Мак-Грегор взглянул на Али, не возразит ли тот; но Али, привалясь спиной к камням стены, боролся с одышкой, ловил ртом воздух, и Мак-Грегор невольно подумал о том, во главе скольких восстаний стояли хворые старики, обессилевшие от погонь и бед. И у мертвого кази недаром лицо столетнего старца…
– Нужно собрать людей Затко, укрывшихся в горах, – сказал Мак-Грегор.
– Их и не сыщешь теперь, – сказал Таха. – Они все ушли.
– Есть ведь и такие, что остались наверху и ждут.
– Ждут чего? – сказал Таха. – Ничем теперь уже не вытащишь наших напуганных курдов из горных нор. Они ушли и не вернутся, и на этом конец всему общему делу.
– Так идем же, разыщем их, пока не поздно. Нужно их только убедить…
– А чем убеждать? – усмехнулся Таха. – Что у нас тут осталось? Как вы не понимаете, что всему конец. Голова наша лежит отсеченная, а тело убегает со всех ног, и ничем ни вы, ни я не остановим бегства.
– Значит, отдаешь все в добычу ильхану?
– Рано или поздно я убью его, – ответил Таха. – Это, пожалуй, все, что еще мне тут осталось.
– Нет, нет! – сказал Мак-Грегор. – Нельзя пускать все насмарку ради глупой и тщетной кровной мести.
– А что еще делать? – воскликнул Таха. – На грузовики напасть с шестью студентами и седьмым Ахмедом-дурачком?
– Выслушай меня, Таха, – сказал Мак-Грегор. – Надо идти в горы, растолковать надо курдам, что произошло и как ильхан подло убил кази и Затко, – и увидишь, они пойдут за тобой, преодолев страх.
– Вам не понять нашей курдской слабости, – возразил Таха. – Курд опечаленный теряет храбрость, а отчаявшийся делается хнычущим младенцем.

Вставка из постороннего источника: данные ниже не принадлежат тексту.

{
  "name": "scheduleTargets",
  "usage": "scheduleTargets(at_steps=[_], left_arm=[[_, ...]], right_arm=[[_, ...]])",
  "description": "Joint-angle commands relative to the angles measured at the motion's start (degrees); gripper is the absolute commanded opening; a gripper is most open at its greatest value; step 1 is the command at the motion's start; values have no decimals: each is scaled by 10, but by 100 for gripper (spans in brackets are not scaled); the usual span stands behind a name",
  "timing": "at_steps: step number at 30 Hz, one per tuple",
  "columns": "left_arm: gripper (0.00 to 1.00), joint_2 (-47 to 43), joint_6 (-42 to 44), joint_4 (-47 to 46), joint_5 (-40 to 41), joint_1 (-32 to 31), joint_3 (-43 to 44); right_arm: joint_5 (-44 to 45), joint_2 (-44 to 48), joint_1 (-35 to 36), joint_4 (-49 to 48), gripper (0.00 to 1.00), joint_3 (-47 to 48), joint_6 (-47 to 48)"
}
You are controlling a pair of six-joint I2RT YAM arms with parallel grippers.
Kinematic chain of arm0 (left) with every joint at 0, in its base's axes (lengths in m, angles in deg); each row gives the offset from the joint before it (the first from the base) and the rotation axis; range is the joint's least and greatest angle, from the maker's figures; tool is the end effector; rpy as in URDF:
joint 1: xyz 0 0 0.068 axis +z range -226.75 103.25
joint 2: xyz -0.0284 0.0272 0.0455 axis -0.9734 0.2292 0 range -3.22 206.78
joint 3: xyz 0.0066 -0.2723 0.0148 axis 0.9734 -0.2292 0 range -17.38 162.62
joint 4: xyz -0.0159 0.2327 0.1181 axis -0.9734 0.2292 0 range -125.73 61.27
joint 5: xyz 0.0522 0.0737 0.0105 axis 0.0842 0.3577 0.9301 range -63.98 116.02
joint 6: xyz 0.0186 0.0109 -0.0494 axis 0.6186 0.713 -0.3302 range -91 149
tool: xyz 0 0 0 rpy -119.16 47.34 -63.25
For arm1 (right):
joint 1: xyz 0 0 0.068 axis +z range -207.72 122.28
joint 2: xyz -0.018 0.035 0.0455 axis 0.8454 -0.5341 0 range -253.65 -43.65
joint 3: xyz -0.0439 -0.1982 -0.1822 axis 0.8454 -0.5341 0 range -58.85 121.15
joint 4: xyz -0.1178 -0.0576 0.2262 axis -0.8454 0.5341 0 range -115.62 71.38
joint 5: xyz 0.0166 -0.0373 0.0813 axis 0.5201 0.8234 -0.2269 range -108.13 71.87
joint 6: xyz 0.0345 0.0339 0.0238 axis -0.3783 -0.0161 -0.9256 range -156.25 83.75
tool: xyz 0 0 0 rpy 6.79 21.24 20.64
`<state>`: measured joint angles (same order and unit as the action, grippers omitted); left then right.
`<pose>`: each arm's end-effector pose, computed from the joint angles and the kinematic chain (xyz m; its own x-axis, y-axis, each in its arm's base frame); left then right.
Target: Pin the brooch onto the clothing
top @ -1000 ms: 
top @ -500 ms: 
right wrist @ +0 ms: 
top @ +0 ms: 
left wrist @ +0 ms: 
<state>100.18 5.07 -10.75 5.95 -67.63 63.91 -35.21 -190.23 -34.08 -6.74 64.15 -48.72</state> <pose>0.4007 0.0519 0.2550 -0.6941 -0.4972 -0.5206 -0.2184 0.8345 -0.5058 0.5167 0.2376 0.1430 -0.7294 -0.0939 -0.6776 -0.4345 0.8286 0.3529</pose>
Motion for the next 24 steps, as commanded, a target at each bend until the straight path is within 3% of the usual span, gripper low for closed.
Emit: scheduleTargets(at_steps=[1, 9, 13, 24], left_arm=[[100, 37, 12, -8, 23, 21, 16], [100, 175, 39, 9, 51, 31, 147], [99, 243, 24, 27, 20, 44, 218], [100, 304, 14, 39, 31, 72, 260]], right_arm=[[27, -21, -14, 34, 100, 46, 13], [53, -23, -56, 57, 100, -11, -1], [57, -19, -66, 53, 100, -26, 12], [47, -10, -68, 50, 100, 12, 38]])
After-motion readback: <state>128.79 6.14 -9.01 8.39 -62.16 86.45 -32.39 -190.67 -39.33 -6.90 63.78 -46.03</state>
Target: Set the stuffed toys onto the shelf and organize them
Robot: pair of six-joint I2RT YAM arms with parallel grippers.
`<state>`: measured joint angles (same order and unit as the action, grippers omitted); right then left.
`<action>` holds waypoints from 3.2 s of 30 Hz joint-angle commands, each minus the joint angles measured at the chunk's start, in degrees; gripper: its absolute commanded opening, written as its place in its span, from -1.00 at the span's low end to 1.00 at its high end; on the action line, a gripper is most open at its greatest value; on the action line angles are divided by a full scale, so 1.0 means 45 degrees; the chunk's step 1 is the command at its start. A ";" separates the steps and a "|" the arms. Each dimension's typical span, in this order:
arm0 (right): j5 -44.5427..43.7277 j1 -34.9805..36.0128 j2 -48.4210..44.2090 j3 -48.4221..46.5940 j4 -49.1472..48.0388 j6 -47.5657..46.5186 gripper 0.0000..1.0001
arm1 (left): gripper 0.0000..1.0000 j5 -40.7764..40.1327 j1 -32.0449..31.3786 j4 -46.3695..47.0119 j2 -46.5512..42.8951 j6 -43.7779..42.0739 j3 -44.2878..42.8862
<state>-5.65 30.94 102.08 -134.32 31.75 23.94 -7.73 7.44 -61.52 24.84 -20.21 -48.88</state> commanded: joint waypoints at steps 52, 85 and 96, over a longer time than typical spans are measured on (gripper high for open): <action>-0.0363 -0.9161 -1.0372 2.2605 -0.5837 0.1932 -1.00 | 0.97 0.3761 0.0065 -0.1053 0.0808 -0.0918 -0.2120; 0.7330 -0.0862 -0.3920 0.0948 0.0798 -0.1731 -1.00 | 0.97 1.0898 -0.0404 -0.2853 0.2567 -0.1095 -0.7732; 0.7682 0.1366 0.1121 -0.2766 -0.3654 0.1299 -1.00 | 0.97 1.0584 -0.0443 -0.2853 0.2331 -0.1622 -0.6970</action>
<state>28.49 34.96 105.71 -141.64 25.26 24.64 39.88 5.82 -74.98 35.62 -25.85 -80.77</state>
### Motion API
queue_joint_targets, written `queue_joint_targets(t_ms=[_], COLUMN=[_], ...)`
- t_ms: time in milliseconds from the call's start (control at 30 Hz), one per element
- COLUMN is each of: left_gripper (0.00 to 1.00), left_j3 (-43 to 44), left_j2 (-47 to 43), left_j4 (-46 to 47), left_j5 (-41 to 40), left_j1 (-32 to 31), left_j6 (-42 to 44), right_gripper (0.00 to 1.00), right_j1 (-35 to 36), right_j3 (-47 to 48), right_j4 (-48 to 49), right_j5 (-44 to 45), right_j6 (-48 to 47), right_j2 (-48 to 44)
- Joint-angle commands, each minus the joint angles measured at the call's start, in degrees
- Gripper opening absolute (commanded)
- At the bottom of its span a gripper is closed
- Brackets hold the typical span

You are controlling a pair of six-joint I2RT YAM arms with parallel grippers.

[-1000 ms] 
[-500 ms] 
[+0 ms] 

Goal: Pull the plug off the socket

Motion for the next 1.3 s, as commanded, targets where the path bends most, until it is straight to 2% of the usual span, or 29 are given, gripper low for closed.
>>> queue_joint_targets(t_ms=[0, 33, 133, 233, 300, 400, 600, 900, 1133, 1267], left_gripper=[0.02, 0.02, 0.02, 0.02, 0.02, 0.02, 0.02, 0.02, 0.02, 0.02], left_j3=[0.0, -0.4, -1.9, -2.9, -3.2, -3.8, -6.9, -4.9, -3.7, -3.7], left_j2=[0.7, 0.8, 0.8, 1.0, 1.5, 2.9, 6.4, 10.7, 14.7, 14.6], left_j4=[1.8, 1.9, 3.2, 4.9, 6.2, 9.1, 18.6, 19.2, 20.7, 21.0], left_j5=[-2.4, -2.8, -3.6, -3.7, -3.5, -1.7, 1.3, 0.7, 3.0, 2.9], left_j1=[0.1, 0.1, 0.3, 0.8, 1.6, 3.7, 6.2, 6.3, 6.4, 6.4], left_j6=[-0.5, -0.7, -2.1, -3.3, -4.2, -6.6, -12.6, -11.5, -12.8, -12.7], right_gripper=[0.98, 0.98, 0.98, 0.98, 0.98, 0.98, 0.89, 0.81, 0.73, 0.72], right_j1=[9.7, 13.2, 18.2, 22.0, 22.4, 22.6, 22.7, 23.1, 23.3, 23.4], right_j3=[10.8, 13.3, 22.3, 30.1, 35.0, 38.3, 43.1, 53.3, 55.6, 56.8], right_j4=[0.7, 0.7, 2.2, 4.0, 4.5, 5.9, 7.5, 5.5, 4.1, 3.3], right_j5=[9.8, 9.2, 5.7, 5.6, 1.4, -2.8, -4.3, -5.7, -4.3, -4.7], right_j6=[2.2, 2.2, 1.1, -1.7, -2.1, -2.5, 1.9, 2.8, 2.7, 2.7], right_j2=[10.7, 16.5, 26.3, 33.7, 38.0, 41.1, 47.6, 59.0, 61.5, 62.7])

– Так не будем хныкать, пойдем за ними в горы.
– Я не хнычу, а просто не хочу себя обманывать. Пусть старый пес берет в добычу горы. Пусть берет оружие. Города и фабрики – вот где решится борьба. Вот где правда.
– Тут в окрестностях и дальше, к Котуру, наберется около сорока селений, два десятка курдских родов, – сказал Мак-Грегор, развернув карту и вглядевшись. – Если не наберем по пути достаточно людей, вот тогда будешь бить отбой. Через час уже стемнеет; попробуем поговорить со здешними, а утром двинемся в путь.
– До Котура мне не дойти… – произнес Али. Они и забыли о нем, сидящем теперь, скрестив ноги, у порога в какой-то ритуальной неподвижности. – Но с сельчанами я потолкую… Однако Таха прав, – обратился он к Мак-Грегору. – Они сейчас напуганы. Но не во всем ты и прав, Таха. Вели напуганному выкашляться, и бывает, что от кашля пропадает страх.
– От кашля и кила бывает – и губит мужчину окончательно, – усмехнулся Таха. – Отменная у нас тут кила получилась.
– Как бы ни было, – сказал Али, с трудом вставая на ноги, – а надо до темноты похоронить убитых. Второй день лежат. Тебе, Таха, как сыну и хранителю тела, надлежит прочесть над ними погребальную молитву.
– Нет, – сказал Таха. – Не стану я теперь творить над отцом похоронный обряд. Раньше я ильхана похороню.
– Но могилу копать надо, – сказал Али. – Нельзя же их бросить без погребения.
Кетменями, найденными у жилья, они выкопали две могилы. Ногами к югу положили в землю кази, и Мак-Грегор, спустясь в яму, повернул лицо его в сторону Мекки. Затем Али, коснувшись руками своих мочек, произнес: «Алла акбар» – и могилу засыпали землей и камнями. В другой яме точно так же погребли Затко. Могил ничем обозначать не стали; Али проговорил и над Затко свое «Бог велик». Но Таха не захотел прочесть ни слова из традиционных такбиров.
Пошли обратно в поселок, поддерживая, почти неся Али, и Мак-Грегор сказал Тахе:
– Ты волен делать потом, что хочешь, но завтра мы направимся к Котуру и по пути заберем с собой всех, кого только сможем. И проведем операцию так, как было намечено.
– Но это глупо, дядя Айвр, – сказал Таха.
– Допустим. Однако лучше упорствовать глупо, чем покорствовать глупо.
– Но бессмысленно ведь. Попусту и зря.